PROBLEM REQUIREMENTS: Copy, from the material below, each line where "document" shows up.

#### GIVEN RECORDS

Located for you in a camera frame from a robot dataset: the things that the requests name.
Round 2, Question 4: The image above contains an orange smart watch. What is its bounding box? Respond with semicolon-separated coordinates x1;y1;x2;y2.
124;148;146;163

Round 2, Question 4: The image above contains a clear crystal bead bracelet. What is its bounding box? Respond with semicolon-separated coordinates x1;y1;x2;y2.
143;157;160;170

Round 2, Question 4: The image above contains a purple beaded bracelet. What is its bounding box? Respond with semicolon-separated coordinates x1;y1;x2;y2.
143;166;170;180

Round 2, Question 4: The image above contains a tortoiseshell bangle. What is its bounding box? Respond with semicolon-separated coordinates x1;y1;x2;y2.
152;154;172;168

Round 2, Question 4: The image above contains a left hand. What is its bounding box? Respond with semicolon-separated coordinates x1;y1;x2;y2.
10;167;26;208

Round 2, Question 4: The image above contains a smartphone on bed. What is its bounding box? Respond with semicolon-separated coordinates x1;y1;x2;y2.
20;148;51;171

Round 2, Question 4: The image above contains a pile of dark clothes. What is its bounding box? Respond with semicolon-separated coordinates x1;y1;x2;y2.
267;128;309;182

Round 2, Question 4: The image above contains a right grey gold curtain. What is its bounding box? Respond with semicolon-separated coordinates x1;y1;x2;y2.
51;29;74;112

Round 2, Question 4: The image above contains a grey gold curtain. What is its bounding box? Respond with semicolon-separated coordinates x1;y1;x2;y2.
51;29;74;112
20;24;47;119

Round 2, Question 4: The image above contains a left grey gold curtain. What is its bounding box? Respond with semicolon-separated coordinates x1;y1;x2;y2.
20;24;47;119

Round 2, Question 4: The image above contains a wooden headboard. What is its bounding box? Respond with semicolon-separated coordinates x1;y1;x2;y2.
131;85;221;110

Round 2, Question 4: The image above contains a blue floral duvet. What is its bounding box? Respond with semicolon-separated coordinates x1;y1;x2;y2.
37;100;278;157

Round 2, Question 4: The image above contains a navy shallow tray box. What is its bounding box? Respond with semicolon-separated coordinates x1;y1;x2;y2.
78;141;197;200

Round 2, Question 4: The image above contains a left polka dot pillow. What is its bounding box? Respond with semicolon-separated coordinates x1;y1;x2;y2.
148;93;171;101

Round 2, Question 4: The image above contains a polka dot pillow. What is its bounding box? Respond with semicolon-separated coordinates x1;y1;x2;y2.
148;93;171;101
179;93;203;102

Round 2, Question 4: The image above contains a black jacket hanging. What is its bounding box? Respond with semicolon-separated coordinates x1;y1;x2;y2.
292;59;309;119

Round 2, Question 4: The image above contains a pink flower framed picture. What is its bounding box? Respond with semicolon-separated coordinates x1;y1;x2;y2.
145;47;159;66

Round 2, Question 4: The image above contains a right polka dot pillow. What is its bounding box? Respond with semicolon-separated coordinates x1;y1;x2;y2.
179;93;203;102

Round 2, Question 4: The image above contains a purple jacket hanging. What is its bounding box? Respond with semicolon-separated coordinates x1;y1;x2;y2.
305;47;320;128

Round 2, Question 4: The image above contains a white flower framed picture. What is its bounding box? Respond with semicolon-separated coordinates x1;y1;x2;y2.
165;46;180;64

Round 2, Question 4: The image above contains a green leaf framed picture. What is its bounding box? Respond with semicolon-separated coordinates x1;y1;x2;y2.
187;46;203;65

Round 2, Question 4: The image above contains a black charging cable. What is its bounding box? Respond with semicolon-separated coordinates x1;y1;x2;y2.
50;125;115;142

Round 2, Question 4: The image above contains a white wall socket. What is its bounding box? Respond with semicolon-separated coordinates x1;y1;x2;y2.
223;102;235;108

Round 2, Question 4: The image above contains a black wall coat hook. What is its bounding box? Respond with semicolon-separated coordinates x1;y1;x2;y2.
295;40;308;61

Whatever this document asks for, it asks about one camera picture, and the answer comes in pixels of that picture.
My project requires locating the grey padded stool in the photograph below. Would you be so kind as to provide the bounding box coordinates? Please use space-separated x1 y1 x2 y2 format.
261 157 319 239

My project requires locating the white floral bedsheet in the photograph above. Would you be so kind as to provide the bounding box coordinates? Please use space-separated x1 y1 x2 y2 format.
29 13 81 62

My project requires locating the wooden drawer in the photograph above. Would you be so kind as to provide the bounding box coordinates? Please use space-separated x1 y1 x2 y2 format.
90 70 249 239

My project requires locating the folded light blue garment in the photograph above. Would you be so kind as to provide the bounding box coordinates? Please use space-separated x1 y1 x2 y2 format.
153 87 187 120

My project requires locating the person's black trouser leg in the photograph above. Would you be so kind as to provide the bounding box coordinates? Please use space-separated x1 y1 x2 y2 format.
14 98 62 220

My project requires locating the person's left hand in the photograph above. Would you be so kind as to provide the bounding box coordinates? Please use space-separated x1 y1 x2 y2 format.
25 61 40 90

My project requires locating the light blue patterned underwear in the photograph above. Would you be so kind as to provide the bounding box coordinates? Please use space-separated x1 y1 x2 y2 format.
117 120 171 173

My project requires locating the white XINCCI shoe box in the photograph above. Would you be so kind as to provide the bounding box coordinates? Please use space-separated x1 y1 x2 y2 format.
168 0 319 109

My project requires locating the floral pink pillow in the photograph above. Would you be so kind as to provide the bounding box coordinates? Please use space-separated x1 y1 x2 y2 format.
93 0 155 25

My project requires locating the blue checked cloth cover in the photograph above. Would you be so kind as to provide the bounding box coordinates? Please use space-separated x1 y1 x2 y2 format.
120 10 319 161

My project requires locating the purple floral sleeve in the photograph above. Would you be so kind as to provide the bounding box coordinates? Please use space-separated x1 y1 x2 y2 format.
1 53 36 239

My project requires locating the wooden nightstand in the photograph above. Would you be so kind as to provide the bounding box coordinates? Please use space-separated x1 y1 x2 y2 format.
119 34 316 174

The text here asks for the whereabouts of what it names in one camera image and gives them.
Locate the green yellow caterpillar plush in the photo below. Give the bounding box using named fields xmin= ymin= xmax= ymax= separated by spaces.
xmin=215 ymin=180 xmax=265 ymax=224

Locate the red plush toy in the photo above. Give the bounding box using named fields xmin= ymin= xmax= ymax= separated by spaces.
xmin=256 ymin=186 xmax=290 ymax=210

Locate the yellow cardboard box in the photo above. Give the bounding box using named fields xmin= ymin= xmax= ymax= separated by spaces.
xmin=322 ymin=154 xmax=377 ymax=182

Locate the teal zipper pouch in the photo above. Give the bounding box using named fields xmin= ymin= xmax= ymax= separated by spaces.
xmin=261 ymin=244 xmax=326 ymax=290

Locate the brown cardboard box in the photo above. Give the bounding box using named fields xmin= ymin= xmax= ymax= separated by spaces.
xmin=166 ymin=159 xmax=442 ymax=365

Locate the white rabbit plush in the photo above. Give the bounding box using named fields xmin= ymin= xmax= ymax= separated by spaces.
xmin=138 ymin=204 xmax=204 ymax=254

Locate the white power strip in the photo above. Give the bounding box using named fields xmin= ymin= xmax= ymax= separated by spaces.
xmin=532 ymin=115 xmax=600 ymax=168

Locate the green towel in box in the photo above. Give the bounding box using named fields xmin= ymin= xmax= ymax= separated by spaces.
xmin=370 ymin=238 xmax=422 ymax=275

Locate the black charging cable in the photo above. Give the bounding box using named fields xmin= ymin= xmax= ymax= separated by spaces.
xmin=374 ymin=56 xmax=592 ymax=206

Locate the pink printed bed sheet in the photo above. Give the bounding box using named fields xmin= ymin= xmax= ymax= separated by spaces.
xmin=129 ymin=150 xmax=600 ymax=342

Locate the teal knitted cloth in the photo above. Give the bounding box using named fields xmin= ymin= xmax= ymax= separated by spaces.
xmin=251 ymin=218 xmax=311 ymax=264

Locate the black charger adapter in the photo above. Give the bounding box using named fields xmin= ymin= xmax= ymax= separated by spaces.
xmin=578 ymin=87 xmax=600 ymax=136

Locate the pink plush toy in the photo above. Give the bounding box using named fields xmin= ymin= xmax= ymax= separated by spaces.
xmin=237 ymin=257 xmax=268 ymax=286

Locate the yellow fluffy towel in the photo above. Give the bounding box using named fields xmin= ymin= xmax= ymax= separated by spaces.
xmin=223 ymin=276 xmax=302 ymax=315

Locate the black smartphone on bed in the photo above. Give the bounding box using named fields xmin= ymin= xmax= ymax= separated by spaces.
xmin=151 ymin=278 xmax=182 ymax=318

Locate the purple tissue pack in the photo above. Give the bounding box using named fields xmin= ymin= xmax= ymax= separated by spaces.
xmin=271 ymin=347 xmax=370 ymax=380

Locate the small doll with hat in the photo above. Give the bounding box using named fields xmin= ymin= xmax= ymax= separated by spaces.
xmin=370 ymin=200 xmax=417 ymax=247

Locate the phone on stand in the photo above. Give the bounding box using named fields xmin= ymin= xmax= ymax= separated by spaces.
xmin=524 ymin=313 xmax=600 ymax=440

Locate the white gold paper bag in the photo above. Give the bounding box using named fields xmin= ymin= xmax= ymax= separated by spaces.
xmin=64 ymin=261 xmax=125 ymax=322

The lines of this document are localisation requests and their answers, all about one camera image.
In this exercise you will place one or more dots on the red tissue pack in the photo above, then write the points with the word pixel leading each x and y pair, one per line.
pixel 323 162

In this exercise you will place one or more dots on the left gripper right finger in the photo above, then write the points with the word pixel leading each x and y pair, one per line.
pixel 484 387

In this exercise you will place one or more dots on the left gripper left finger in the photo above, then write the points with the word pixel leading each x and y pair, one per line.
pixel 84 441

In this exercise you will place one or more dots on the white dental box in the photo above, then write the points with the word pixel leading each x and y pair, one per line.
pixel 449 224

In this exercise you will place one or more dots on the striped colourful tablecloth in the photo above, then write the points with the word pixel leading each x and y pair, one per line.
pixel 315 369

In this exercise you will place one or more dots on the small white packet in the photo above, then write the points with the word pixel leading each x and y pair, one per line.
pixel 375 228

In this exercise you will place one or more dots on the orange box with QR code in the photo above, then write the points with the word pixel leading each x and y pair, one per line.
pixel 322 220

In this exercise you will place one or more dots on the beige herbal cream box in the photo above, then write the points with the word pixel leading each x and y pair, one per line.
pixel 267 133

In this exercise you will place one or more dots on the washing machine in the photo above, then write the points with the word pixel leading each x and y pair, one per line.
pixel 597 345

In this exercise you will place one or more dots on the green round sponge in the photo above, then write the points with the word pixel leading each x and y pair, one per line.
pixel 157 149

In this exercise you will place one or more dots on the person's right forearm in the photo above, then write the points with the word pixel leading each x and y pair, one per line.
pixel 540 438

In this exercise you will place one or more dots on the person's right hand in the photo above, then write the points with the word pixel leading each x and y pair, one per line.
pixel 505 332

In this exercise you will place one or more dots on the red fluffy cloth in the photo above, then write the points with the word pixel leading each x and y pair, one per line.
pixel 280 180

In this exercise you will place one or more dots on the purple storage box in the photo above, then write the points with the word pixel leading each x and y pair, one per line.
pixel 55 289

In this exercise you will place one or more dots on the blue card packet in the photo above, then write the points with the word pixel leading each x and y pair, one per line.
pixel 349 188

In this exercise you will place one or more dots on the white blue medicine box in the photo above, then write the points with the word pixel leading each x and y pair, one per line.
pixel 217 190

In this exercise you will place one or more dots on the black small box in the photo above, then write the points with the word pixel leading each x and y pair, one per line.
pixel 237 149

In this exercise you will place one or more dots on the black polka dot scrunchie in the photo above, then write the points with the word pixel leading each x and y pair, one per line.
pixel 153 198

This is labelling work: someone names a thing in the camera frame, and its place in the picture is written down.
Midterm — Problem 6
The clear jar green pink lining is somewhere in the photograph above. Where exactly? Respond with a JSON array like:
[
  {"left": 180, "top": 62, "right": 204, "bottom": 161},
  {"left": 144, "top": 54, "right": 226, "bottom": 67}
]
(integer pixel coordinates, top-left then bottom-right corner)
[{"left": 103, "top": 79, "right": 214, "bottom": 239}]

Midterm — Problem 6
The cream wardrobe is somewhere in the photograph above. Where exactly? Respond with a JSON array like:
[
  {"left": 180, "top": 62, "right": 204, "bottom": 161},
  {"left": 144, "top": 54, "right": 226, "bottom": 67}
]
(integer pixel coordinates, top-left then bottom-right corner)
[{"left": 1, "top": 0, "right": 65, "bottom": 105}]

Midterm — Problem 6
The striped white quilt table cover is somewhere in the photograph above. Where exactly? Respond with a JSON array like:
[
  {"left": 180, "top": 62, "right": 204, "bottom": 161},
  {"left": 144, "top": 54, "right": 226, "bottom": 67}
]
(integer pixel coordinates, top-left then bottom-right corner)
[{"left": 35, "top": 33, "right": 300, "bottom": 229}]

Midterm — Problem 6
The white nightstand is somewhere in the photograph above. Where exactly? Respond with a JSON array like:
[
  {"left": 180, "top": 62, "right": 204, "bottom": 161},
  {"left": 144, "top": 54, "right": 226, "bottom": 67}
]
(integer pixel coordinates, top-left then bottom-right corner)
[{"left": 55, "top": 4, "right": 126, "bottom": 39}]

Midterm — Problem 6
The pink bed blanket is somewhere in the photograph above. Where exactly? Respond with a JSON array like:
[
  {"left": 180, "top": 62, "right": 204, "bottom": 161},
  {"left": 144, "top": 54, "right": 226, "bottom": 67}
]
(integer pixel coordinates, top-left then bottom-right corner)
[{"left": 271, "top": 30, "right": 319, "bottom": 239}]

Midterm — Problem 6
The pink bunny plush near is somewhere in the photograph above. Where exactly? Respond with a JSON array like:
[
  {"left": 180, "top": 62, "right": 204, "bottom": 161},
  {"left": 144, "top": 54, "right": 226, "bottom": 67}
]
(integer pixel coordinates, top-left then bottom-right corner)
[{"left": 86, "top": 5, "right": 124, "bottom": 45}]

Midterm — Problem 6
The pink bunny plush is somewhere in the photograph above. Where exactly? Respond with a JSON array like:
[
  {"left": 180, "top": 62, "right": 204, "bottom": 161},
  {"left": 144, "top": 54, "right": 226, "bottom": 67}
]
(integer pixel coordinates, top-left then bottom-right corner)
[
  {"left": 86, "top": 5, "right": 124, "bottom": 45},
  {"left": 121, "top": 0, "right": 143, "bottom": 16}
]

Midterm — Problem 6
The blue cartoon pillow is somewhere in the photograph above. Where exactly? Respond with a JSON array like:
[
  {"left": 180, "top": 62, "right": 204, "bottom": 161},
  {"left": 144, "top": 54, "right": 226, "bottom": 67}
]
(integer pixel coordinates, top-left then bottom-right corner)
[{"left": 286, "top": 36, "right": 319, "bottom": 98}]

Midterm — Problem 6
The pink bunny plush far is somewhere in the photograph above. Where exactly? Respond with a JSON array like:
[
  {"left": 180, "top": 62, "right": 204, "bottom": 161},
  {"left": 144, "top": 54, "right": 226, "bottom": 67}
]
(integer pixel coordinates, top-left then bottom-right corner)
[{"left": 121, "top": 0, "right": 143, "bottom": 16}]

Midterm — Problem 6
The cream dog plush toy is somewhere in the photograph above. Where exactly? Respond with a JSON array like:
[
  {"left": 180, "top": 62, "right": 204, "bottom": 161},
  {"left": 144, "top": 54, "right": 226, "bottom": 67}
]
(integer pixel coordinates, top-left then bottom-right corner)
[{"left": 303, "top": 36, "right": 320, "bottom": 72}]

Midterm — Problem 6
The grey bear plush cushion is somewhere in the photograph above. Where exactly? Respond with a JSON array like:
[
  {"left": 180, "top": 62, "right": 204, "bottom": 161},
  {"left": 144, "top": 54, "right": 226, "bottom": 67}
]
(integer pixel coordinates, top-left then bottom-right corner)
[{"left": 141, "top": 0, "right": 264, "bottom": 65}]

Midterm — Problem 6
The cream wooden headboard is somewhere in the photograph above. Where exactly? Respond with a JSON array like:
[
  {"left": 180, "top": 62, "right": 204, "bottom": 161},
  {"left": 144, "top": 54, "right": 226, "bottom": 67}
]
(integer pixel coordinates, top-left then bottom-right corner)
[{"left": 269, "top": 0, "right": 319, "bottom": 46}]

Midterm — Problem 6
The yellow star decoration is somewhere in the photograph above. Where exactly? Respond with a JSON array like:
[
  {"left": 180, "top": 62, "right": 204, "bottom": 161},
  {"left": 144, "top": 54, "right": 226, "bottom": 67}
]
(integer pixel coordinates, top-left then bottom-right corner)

########

EXERCISE ANSWER:
Whatever this document asks for, it asks about one camera picture, and the answer comes in pixels of that picture.
The lines of this document are localisation requests and their answers, all about one camera image.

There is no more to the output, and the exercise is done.